This thesis is focused on the applications of capillary electrophoresis in two important areas of life sciences, proteomics and enzyme assays. In the first part, Pluronic F-127 copolymer was studied as a sieving matrix for proteomic applications of capillary gel electrophoresis.
The effect of thermoassociation of Pluronic F-127 on the separation selectivity was investigated. The performance of Pluronic F-127 in capillary gel electrophoresis was compared with dextran as a commonly used sieving matrix.
The second part focuses on electrophoretic enzyme assays. A new method for the separation of N,N',N''-triacetylchitotriose, N,N'-diacetylchitobiose and N-acetylglucosamine, as a substrate and products of β-N-acetylhexosaminidase enzyme, was developed.

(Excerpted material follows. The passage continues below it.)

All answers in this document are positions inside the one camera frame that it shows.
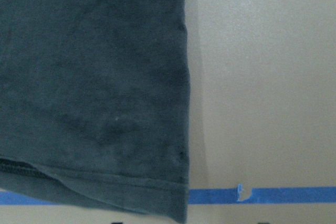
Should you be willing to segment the black graphic t-shirt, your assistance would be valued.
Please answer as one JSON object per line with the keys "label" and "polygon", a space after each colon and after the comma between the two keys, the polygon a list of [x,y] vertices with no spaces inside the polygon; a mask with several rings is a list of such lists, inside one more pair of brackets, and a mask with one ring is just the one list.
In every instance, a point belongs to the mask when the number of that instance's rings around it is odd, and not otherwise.
{"label": "black graphic t-shirt", "polygon": [[186,223],[185,0],[1,0],[1,187]]}

After the optimization of pH and concentration of the tetraborate-based background electrolyte, the developed method was statistically evaluated. The repeatability of measurements was determined as well as limits of detection and quantification for all three analytes.
Afterwards, other possible approaches to the separation of saccharides found in the literature were tested and critically compared with our method. The method of separation was successfully used for offline monitoring of enzymatic hydrolysis of N,N',N''-triacetylchitotriose with β-N-acetylhexosaminidase.
Using the same background electrolyte and separation conditions, an online assay of the enzyme with N,N'- diacetylchitobiose as a substrate has been developed employing the 'Transverse Diffusion of Laminar Flow Profiles' model in order to predict and optimize mixing of the reagents inside the separation capillary. Using this method, the inhibition of β-N-acetylhexosaminidase with dimethylformamide could be observed.
The enzyme assay was applicable also for N,N',N''- triacetylchitotriose as a substrate after adjusting the pH of background electrolyte.